# MATERIALS PROVIDED
____

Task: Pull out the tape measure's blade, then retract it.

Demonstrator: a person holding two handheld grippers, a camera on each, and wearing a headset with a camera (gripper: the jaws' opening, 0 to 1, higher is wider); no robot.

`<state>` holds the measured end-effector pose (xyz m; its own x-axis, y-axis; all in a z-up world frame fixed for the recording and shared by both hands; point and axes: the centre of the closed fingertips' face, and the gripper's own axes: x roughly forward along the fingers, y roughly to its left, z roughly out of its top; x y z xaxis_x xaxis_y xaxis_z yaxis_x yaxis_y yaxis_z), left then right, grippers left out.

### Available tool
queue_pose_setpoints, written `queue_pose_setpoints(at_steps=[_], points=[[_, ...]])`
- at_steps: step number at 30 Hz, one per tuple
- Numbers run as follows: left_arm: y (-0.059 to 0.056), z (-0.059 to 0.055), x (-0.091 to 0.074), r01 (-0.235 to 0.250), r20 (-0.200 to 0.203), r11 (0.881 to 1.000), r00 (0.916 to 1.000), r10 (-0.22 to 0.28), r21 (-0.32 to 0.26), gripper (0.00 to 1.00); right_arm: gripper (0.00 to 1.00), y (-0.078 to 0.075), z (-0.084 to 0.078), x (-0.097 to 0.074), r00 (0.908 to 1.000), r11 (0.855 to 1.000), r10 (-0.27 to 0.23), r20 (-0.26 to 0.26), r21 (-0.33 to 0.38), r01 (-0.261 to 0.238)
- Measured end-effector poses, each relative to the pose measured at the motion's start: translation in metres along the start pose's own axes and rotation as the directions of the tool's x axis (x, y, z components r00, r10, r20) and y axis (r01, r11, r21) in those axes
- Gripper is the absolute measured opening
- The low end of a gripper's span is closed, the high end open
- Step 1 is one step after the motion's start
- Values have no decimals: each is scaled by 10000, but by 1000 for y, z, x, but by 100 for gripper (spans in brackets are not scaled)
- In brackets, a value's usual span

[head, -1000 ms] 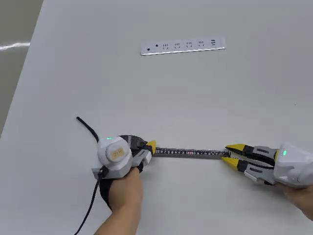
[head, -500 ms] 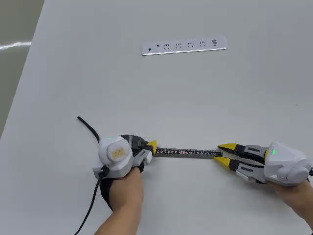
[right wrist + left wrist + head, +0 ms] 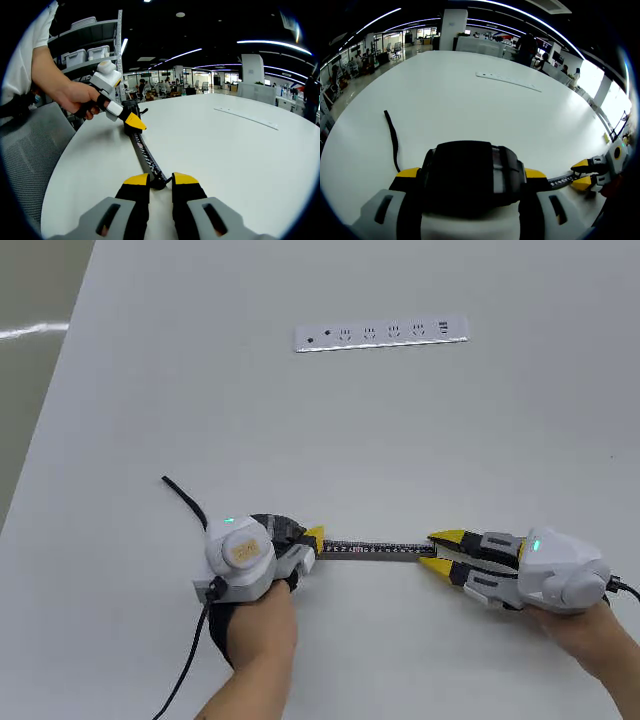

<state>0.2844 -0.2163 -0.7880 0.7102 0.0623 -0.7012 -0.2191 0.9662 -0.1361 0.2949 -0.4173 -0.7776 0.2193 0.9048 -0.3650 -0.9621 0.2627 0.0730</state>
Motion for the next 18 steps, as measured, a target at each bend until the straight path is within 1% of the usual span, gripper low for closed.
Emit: queue_pose_setpoints(at_steps=[18], points=[[-1,1,0,-2,25,10000,10000,2,-63,77,15,5,7,18,9998,9998,217,9,-5,-217]])
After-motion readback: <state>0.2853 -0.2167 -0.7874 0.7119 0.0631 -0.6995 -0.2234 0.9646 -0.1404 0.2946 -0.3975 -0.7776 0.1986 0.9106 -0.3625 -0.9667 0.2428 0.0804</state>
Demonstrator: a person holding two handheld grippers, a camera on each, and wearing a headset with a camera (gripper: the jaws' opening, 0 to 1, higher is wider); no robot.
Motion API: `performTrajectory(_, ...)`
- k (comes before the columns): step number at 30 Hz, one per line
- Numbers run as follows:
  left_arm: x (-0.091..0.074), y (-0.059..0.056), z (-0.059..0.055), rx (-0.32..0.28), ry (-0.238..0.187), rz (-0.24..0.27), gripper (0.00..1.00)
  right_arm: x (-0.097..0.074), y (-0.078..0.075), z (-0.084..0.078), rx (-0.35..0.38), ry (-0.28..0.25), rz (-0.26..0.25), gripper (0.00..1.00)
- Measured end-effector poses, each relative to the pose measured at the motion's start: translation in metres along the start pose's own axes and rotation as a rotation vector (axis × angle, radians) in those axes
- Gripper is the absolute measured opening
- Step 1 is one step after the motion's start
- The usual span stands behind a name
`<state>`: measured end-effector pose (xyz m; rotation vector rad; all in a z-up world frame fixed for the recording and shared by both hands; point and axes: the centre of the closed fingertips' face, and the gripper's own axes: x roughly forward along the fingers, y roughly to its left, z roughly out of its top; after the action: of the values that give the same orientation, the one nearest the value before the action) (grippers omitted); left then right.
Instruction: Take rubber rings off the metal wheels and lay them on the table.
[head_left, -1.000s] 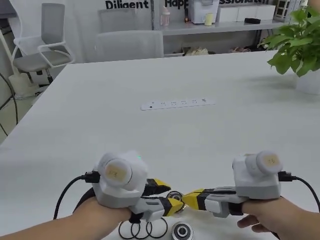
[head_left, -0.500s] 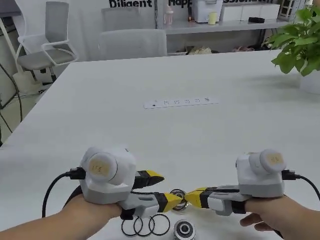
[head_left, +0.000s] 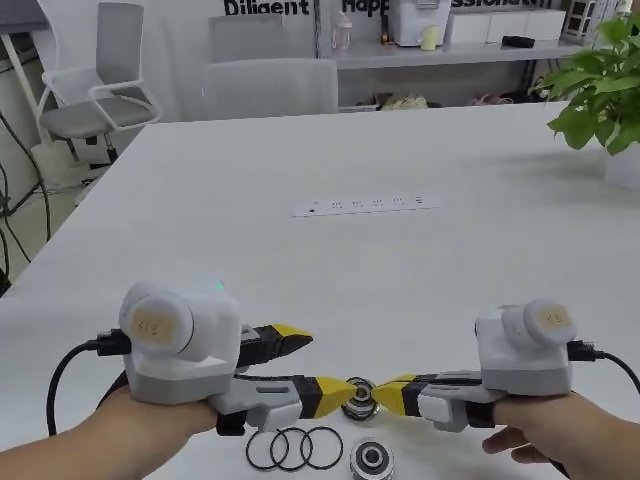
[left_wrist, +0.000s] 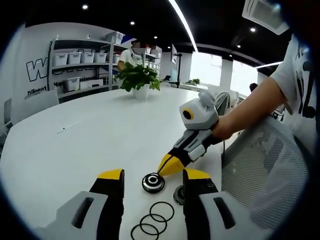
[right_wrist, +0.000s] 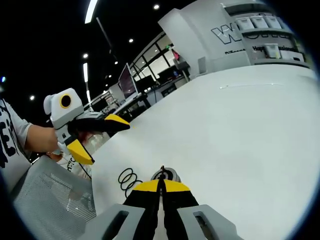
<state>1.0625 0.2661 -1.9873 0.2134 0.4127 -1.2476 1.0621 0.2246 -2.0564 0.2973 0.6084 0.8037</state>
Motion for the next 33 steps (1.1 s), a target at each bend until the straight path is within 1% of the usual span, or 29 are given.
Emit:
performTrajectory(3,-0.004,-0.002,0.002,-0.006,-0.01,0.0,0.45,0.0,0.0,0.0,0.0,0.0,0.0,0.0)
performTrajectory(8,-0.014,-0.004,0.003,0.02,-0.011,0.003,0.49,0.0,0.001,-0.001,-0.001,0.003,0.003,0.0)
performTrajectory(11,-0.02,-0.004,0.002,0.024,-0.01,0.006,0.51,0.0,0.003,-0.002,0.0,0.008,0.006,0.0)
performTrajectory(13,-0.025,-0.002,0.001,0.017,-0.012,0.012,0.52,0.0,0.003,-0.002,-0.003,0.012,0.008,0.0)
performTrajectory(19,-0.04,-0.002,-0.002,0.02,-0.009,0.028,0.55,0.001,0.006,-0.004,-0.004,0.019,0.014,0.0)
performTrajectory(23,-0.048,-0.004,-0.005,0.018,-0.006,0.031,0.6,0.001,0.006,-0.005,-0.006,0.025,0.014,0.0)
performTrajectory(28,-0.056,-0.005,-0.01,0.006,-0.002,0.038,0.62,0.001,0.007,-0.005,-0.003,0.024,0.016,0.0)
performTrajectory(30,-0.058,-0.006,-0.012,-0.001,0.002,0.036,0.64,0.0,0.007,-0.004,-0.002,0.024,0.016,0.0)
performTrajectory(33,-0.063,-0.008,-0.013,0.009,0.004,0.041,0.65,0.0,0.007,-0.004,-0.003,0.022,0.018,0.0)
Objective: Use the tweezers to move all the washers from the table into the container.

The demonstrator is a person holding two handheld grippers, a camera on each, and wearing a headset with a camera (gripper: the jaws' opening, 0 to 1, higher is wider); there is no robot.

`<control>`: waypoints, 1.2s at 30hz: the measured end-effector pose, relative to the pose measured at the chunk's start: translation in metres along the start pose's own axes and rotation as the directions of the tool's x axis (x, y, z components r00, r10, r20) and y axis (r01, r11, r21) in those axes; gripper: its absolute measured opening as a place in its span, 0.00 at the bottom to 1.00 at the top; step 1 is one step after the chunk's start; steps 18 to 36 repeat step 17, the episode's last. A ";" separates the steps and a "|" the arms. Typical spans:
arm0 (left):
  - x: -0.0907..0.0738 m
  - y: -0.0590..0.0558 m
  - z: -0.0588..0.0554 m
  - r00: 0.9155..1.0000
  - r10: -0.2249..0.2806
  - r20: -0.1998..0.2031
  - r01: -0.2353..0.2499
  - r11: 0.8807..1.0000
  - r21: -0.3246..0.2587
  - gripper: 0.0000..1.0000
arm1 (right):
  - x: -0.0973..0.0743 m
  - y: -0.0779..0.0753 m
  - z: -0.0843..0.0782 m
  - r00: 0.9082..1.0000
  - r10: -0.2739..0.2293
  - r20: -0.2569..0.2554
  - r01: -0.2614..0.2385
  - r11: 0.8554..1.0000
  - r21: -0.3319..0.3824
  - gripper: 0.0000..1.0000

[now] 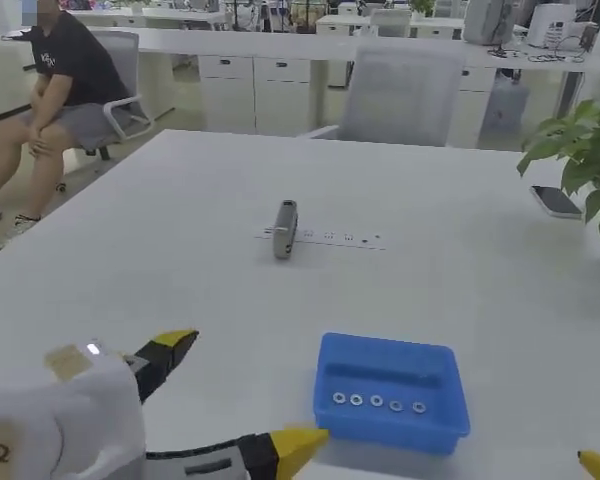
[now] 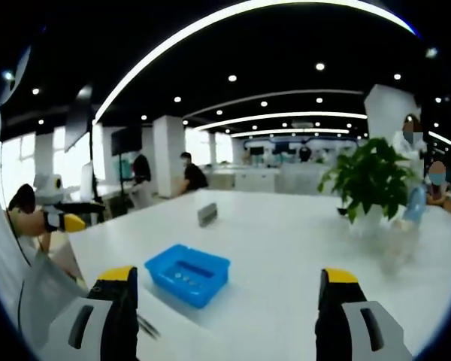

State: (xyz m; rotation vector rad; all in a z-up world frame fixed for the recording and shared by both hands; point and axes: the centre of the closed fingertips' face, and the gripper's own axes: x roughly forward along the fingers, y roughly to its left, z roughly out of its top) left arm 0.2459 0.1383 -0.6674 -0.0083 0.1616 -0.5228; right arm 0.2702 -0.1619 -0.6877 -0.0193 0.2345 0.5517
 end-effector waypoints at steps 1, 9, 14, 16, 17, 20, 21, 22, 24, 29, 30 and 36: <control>-0.001 0.000 0.007 0.999 0.013 0.038 -0.013 1.000 -0.004 0.99 | 0.000 0.000 0.001 1.000 -0.006 0.004 0.006 1.000 -0.003 0.99; -0.006 -0.001 0.030 0.977 0.042 0.208 -0.017 0.992 -0.121 0.99 | 0.000 0.002 0.008 0.999 -0.019 0.039 0.019 1.000 0.001 0.99; -0.006 -0.001 0.027 0.976 0.056 0.211 -0.028 0.990 -0.136 0.99 | 0.003 0.005 0.008 0.999 -0.016 0.042 0.016 1.000 0.003 0.99; -0.006 0.000 0.024 0.978 0.062 0.200 -0.037 0.991 -0.128 0.99 | 0.004 0.009 0.008 0.999 -0.014 0.037 0.014 1.000 0.003 0.99; -0.007 0.000 0.024 0.978 0.063 0.201 -0.037 0.991 -0.127 0.99 | 0.004 0.011 0.008 0.999 -0.011 0.036 0.011 1.000 0.004 0.99; -0.007 0.000 0.024 0.978 0.063 0.201 -0.037 0.991 -0.127 0.99 | 0.004 0.011 0.008 0.999 -0.011 0.036 0.011 1.000 0.004 0.99; -0.007 0.000 0.024 0.978 0.063 0.201 -0.037 0.991 -0.127 0.99 | 0.004 0.011 0.008 0.999 -0.011 0.036 0.011 1.000 0.004 0.99; -0.007 0.000 0.024 0.978 0.063 0.201 -0.037 0.991 -0.127 0.99 | 0.004 0.011 0.008 0.999 -0.011 0.036 0.011 1.000 0.004 0.99; -0.007 0.000 0.024 0.978 0.063 0.201 -0.037 0.991 -0.127 0.99 | 0.004 0.011 0.008 0.999 -0.011 0.036 0.011 1.000 0.004 0.99; -0.007 0.000 0.024 0.978 0.063 0.201 -0.037 0.991 -0.127 0.99 | 0.004 0.011 0.008 0.999 -0.011 0.036 0.011 1.000 0.004 0.99; -0.007 0.000 0.024 0.978 0.063 0.201 -0.037 0.991 -0.127 0.99 | 0.004 0.011 0.008 0.999 -0.011 0.036 0.011 1.000 0.004 0.99; -0.007 0.000 0.024 0.978 0.063 0.201 -0.037 0.991 -0.127 0.99 | 0.004 0.011 0.008 0.999 -0.011 0.036 0.011 1.000 0.004 0.99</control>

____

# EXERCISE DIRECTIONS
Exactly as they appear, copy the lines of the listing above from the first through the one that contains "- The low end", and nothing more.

# THE ANSWER
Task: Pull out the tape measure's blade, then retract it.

Demonstrator: a person holding two handheld grippers, a camera on each, and wearing a headset with a camera (gripper: the jaws' opening, 0 to 1, higher is wider); no robot.

`<state>` holds the measured end-effector pose (xyz m; its own x-axis, y-axis; all in a z-up world frame fixed for the recording and shared by both hands; point and axes: the centre of the closed fingertips' face, and the gripper's own axes: x roughly forward along the fingers, y roughly to its left, z roughly out of its top; x y z xaxis_x xaxis_y xaxis_z yaxis_x yaxis_y yaxis_z), left then right, grippers left out.

### Available tool
queue_pose_setpoints, written `queue_pose_setpoints(at_steps=[_], points=[[_, ...]])`
- at_steps: step number at 30 Hz, one per tuple
- Numbers run as follows: left_arm: y (-0.059 to 0.056), z (-0.059 to 0.055), x (-0.091 to 0.074), r01 (-0.235 to 0.250), r20 (-0.200 to 0.203), r11 (0.881 to 1.000), r00 (0.916 to 1.000), r10 (-0.22 to 0.28), r21 (-0.32 to 0.26), gripper (0.00 to 1.00); right_arm: gripper (0.00 to 1.00), y (-0.078 to 0.075), z (-0.084 to 0.078), x (-0.097 to 0.074), r00 (0.908 to 1.000), r11 (0.855 to 1.000), r10 (-0.27 to 0.23), r20 (-0.26 to 0.26), r21 (-0.33 to 0.38), r01 (-0.261 to 0.238)
- Measured end-effector poses, each relative to the pose measured at the motion's start: translation in metres along the start pose's own axes and rotation as the directions of the tool's x axis (x, y, z components r00, r10, r20) and y axis (r01, r11, r21) in those axes
- Gripper is the absolute measured opening
- The low end of a gripper's span is closed, the high end open

That completes the answer to the exercise.